▶ [TASK BRIEF] Every line of the data below that holds the string "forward" needs to be reported.

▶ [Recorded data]
■ ■ ■ ■ ■ ■ ■

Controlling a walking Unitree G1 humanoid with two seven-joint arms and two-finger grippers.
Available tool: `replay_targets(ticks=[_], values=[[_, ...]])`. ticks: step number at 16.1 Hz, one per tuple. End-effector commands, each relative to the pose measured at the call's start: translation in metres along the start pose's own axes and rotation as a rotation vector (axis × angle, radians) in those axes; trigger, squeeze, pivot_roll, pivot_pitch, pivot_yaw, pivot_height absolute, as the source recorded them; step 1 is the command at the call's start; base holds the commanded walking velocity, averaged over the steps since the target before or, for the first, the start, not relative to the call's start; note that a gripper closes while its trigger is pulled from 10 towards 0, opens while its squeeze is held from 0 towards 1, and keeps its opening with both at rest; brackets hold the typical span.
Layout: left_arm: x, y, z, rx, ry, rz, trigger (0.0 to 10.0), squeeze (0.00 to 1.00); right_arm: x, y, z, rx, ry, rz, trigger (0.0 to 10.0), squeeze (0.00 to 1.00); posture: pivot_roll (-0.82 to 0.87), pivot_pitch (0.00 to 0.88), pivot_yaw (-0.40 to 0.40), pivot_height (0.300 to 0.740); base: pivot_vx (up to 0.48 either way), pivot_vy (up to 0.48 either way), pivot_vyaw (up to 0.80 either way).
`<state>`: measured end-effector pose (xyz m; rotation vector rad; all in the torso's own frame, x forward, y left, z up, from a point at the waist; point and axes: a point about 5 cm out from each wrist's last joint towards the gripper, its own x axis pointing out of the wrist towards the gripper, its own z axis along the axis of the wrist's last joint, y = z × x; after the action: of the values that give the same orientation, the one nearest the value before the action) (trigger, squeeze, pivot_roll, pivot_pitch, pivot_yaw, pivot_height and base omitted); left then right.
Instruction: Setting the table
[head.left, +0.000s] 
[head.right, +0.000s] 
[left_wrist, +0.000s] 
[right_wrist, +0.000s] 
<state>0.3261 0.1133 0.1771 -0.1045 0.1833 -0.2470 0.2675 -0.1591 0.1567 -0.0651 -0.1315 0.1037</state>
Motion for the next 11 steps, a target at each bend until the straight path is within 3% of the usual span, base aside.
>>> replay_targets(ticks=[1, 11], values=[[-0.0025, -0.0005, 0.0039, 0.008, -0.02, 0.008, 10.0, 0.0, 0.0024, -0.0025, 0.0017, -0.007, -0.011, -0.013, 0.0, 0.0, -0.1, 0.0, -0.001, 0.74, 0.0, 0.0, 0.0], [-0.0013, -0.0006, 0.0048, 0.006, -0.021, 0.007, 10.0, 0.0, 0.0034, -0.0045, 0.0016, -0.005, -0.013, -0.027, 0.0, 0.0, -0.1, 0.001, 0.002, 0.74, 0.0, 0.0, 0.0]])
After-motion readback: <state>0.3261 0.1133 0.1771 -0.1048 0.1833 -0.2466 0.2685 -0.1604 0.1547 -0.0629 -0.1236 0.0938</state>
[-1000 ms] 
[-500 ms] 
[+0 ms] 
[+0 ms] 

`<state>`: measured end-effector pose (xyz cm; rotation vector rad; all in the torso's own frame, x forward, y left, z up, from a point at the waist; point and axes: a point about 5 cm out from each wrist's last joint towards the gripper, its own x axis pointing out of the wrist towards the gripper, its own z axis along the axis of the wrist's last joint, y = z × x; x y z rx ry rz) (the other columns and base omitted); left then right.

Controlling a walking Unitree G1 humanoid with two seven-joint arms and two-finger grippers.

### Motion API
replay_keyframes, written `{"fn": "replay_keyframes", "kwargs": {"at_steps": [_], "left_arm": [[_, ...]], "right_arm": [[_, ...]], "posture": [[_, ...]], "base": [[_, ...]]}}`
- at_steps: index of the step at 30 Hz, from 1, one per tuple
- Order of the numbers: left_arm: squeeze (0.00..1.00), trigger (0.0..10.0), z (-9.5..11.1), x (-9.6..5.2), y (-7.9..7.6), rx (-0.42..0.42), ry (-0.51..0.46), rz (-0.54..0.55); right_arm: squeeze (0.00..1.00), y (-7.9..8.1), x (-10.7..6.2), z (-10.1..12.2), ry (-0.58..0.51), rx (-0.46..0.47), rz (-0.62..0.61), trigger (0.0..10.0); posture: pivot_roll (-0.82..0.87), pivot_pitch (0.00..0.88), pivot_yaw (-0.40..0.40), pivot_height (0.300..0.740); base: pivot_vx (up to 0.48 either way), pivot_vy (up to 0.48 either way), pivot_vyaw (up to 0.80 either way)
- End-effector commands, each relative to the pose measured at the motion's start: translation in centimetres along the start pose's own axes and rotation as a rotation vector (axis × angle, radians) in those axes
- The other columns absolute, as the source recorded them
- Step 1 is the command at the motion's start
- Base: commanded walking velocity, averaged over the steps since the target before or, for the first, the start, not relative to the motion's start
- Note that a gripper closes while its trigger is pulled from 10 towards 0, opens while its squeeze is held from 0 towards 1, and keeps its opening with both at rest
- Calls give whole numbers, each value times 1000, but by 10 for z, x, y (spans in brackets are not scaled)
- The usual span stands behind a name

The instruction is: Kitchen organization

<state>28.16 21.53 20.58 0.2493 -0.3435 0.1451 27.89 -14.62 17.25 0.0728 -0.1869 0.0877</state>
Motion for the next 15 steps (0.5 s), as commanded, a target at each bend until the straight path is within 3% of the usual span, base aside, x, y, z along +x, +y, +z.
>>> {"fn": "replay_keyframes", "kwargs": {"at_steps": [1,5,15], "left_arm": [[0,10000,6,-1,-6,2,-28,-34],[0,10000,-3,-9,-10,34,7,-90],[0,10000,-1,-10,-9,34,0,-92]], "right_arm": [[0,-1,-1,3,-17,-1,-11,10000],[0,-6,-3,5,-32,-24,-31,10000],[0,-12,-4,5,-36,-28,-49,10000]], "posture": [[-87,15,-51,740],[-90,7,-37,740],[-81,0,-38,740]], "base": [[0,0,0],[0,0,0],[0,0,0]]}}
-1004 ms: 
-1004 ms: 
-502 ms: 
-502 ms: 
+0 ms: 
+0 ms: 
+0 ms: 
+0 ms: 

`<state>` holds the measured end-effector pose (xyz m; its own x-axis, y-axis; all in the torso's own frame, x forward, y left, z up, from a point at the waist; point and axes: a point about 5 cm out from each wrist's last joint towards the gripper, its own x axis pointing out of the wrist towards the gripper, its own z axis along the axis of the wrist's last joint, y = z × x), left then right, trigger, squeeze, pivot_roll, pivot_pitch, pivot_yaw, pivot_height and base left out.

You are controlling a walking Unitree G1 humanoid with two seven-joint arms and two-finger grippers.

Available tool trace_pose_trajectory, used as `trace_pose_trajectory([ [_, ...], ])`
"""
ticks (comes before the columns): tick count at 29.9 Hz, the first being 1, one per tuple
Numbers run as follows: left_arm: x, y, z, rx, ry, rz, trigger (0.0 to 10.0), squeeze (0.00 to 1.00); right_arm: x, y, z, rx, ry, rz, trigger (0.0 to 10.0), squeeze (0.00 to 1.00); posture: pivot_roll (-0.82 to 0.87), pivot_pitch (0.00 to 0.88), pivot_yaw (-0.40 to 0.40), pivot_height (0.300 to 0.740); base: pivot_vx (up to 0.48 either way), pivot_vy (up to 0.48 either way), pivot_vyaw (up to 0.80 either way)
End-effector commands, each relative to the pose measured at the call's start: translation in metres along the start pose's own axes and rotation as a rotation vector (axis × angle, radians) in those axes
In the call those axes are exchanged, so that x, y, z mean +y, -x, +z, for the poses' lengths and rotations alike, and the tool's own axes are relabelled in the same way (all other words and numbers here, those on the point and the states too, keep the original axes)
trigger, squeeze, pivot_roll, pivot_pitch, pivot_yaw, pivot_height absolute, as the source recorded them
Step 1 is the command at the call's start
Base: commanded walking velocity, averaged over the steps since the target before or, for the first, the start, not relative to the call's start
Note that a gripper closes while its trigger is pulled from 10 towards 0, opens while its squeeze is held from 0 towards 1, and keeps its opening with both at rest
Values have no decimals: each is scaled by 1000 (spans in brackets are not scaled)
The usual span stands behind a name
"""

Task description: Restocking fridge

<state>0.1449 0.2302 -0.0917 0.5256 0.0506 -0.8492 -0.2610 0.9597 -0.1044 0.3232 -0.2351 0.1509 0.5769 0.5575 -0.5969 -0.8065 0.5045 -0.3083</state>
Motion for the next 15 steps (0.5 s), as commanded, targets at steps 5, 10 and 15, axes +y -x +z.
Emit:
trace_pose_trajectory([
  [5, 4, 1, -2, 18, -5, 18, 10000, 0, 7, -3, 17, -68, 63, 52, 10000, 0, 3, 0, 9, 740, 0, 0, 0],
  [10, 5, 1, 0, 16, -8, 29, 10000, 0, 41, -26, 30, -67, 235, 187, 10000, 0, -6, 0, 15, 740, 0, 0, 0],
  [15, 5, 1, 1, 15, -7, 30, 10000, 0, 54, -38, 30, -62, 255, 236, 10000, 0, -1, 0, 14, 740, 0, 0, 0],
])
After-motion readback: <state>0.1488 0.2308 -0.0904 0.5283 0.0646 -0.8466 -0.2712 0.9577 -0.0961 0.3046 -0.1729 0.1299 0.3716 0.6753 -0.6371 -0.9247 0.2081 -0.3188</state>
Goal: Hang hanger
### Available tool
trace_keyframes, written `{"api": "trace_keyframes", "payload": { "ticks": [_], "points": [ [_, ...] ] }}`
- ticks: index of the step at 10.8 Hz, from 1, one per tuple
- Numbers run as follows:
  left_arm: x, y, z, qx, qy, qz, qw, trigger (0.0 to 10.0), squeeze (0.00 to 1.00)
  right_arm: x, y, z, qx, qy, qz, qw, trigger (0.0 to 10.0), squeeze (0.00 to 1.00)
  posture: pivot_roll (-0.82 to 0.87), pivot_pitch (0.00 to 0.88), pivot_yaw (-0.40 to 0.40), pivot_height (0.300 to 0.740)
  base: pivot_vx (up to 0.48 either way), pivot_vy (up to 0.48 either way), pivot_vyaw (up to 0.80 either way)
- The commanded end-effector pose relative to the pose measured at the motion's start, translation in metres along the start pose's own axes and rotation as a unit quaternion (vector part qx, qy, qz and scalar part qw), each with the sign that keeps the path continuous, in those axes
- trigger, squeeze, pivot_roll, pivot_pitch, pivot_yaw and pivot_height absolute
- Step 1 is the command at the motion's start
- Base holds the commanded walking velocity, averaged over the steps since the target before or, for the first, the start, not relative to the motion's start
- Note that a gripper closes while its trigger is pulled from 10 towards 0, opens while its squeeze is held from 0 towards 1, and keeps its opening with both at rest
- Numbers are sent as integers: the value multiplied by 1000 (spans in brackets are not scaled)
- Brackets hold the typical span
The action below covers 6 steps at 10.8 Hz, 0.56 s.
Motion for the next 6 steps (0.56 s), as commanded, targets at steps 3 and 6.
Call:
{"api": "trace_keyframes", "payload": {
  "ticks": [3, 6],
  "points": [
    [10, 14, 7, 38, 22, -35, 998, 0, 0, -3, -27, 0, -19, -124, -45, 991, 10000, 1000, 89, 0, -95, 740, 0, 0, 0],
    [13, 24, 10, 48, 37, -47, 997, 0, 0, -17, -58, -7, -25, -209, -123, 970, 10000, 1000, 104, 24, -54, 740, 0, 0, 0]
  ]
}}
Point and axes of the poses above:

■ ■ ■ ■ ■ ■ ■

▶ [TASK RESULT]
`<state>`: measured end-effector pose (xyz m; rotation vector rad; all in the torso's own frame, x forward, y left, z up, from a point at the waist; point and axes: a point about 5 cm out from each wrist's last joint towards the gripper, its own x axis pointing out of the wrist towards the gripper, its own z axis along the axis of the wrist's last joint, y = z × x; after the action: of the values that give the same orientation, the one nearest the value before the action) (trigger, squeeze, pivot_roll, pivot_pitch, pivot_yaw, pivot_height and base omitted); left then right.
`<state>`: measured end-effector pose (xyz cm; rotation vector rad; all in the torso's own frame, x forward, y left, z up, from a point at the waist; point and axes: a point about 5 cm out from each wrist's last joint towards the gripper, its own x axis pointing out of the wrist towards the gripper, its own z axis along the axis of the wrist's last joint, y = z × x; x y z rx ry rz) (the other columns and base omitted); left then right.
`<state>` holds the measured end-effector pose (xyz m; its own x-axis, y-axis; all in the torso's own frame, x forward, y left, z up, from a point at the waist; point and axes: a point about 5 cm out from each wrist's last joint towards the gripper, its own x axis pointing out of the wrist towards the gripper, its own z axis along the axis of the wrist's last joint, y = z × x), left then right, trigger, squeeze, pivot_roll, pivot_pitch, pivot_yaw, pivot_height and base left out.

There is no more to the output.